**Problem details**. Please give the data again in full, precisely as it is written.

**Given information**.
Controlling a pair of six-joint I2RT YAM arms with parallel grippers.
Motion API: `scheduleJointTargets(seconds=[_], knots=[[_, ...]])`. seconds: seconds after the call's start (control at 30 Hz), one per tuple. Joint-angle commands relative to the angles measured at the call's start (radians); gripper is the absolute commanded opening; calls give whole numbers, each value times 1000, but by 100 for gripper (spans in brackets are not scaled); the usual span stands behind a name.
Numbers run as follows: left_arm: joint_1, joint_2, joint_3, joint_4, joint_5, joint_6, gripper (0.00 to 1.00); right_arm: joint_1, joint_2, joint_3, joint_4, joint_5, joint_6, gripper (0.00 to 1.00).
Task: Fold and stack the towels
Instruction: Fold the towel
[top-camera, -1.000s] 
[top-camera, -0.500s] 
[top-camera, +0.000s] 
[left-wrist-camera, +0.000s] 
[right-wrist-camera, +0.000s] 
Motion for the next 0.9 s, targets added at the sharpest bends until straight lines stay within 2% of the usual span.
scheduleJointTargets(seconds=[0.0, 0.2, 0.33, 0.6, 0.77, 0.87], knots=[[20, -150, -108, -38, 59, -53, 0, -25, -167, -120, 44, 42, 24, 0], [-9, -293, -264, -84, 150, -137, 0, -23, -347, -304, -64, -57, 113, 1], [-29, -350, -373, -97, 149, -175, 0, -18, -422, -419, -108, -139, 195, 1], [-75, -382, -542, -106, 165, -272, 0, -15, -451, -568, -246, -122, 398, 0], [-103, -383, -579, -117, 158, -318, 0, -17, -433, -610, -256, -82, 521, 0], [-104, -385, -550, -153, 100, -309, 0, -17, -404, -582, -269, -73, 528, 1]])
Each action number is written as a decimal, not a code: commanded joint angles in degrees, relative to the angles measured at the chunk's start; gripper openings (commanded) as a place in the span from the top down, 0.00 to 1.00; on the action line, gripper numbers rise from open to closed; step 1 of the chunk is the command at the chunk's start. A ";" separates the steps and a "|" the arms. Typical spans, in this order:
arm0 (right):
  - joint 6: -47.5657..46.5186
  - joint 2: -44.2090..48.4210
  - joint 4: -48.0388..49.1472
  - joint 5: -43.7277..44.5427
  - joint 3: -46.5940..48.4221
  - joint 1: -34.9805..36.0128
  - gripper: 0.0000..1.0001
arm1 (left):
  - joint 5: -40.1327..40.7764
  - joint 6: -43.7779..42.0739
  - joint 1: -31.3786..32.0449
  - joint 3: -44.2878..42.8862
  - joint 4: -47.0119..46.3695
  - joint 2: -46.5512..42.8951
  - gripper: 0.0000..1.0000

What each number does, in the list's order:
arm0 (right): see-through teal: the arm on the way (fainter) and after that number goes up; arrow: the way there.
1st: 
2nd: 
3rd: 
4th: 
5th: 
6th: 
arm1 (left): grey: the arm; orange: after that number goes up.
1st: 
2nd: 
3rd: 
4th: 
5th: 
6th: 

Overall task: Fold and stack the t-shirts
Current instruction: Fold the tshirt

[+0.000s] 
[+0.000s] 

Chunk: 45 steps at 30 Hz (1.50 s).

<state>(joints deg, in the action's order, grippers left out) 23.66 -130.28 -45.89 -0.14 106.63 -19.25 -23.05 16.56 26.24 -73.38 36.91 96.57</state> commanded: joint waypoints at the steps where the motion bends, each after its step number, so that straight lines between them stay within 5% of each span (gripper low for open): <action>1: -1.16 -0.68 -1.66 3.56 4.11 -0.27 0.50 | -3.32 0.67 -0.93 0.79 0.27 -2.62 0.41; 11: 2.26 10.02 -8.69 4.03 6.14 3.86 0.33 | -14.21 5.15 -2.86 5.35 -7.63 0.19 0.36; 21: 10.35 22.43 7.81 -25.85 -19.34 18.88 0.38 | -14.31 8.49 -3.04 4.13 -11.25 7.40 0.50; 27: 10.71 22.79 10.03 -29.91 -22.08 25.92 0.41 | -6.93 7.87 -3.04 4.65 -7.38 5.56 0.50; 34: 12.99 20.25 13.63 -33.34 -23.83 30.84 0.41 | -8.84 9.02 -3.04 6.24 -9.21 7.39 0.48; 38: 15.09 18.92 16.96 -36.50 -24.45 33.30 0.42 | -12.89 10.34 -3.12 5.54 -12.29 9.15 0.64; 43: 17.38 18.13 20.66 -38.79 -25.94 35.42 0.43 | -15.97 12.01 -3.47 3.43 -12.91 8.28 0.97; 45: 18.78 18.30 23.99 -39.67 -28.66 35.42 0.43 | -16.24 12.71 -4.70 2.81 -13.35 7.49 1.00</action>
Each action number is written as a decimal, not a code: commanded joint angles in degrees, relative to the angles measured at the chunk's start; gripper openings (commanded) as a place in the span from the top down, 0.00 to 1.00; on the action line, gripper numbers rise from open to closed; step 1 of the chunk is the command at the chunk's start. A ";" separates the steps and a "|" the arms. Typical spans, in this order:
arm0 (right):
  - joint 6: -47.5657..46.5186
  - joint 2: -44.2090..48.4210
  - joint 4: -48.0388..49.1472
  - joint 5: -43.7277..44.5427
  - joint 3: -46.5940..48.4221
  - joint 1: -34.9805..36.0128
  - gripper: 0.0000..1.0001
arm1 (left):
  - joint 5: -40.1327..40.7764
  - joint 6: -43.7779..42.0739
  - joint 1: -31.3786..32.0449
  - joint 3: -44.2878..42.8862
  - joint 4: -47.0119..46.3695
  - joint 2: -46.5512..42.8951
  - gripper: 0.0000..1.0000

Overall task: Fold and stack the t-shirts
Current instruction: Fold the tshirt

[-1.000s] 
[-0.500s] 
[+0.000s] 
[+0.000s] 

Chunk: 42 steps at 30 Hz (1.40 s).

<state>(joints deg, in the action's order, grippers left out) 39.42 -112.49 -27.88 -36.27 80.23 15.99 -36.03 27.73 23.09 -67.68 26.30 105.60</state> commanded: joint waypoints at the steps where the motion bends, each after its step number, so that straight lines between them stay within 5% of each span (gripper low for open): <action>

**Response to the task**.
Controlling a pair of six-joint I2RT YAM arms with parallel grippers.
Motion API: `scheduleJointTargets(seconds=[_], knots=[[_, ...]])`. seconds: seconds after the call's start (control at 30 Hz), one per tuple. Joint-angle commands relative to the angles measured at the call's start (radians); gripper is the absolute commanded opening; calls give whole numbers, each value times 1000, but by 100 for gripper (spans in brackets are not scaled); the usual span stands behind a name.
Numbers run as follows: left_arm: joint_1, joint_2, joint_3, joint_4, joint_5, joint_6, gripper (0.00 to 1.00); right_arm: joint_1, joint_2, joint_3, joint_4, joint_5, joint_6, gripper (0.00 to 1.00).
Task: Fold and stack the towels
Instruction: Fold the towel
[top-camera, -1.000s] 
[top-camera, -0.500s] 
[top-camera, +0.000s] 
[left-wrist-camera, +0.000s] 
[right-wrist-camera, +0.000s] 
Motion for the next 0.9 s, targets added at the sharpest bends until straight lines stay within 2% of the usual span.
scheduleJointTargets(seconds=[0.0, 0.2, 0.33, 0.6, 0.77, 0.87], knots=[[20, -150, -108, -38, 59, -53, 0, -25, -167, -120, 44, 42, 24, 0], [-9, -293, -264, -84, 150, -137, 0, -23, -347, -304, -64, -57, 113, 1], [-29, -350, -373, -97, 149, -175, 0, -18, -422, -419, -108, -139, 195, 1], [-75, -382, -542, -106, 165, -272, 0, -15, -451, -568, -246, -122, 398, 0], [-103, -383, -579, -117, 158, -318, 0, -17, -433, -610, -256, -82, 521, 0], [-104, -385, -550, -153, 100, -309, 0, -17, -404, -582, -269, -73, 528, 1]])
Each action number is written as a decimal, not a code: commanded joint angles in degrees, relative to the angles measured at the chunk's start; gripper openings (commanded) as a place in the span from the top down, 0.00 to 1.00; on the action line, gripper numbers rise from open to closed; step 1 of the chunk is the command at the chunk's start. A ";" separates the steps and a "|" the arms. Typical spans, in this order:
arm0 (right):
  - joint 6: -47.5657..46.5186
  - joint 2: -44.2090..48.4210
  - joint 4: -48.0388..49.1472
  - joint 5: -43.7277..44.5427
  - joint 3: -46.5940..48.4221
  - joint 1: -34.9805..36.0128
  - gripper: 0.0000..1.0001
arm1 (left):
  - joint 5: -40.1327..40.7764
  - joint 6: -43.7779..42.0739
  - joint 1: -31.3786..32.0449
  - joint 3: -44.2878..42.8862
  - joint 4: -47.0119..46.3695
  - joint 2: -46.5512..42.8951
  - gripper: 0.0000..1.0000

What each number does, in the list's order:
arm0 (right): see-through teal: the arm on the way (fainter) and after that number goes up; arrow: the way there.
1st: 
2nd: 
3rd: 
4th: 
5th: 
6th: 
arm1 (left): grey: the arm; orange: after that number goes up.
1st: 
2nd: 
3rd: 
4th: 
5th: 
6th: 

Overall task: Fold and stack the t-shirts
Current instruction: Fold the tshirt

[+0.000s] 
[+0.000s] 

Chunk: 45 steps at 30 Hz (1.50 s).

<state>(joints deg, in the action's order, grippers left out) 23.66 -130.28 -45.89 -0.14 106.63 -19.25 -23.05 16.56 26.24 -73.38 36.91 96.57</state> commanded: joint waypoints at the steps where the motion bends, each after its step number, so that straight lines between them stay within 5% of each span (gripper low for open): <action>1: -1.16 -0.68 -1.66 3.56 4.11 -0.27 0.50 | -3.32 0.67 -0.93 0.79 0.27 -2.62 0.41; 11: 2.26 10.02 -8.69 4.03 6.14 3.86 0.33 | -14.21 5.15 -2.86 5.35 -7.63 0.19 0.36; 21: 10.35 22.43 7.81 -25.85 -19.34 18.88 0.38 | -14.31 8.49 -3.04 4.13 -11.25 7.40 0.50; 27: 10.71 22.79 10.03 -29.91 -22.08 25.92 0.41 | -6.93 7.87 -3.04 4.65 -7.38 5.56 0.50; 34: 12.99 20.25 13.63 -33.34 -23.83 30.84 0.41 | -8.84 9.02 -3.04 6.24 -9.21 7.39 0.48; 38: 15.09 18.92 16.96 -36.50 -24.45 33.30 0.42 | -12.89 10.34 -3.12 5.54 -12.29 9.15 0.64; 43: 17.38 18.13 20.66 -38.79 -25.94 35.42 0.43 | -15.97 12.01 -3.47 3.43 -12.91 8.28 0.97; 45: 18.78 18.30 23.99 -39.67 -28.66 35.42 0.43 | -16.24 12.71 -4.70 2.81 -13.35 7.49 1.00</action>
Each action number is written as a decimal, not a code: commanded joint angles in degrees, relative to the angles measured at the chunk's start; gripper openings (commanded) as a place in the span from the top down, 0.00 to 1.00; on the action line, gripper numbers rise from open to closed; step 1 of the chunk is the command at the chunk's start. A ";" separates the steps and a "|" the arms. Typical spans, in this order:
arm0 (right):
  - joint 6: -47.5657..46.5186
  - joint 2: -44.2090..48.4210
  - joint 4: -48.0388..49.1472
  - joint 5: -43.7277..44.5427
  - joint 3: -46.5940..48.4221
  - joint 1: -34.9805..36.0128
  - gripper: 0.0000..1.0001
arm1 (left):
  - joint 5: -40.1327..40.7764
  - joint 6: -43.7779..42.0739
  - joint 1: -31.3786..32.0449
  - joint 3: -44.2878..42.8862
  - joint 4: -47.0119..46.3695
  - joint 2: -46.5512..42.8951
  - gripper: 0.0000..1.0000

Overall task: Fold and stack the t-shirts
Current instruction: Fold the tshirt

[-1.000s] 
[-0.500s] 
[+0.000s] 
[+0.000s] 

Chunk: 42 steps at 30 Hz (1.40 s).

<state>(joints deg, in the action's order, grippers left out) 39.42 -112.49 -27.88 -36.27 80.23 15.99 -36.03 27.73 23.09 -67.68 26.30 105.60</state> commanded: joint waypoints at the steps where the motion bends, each after its step number, so that straight lines between them stay within 5% of each span (gripper low for open): <action>

At this stage, the exercise is finished.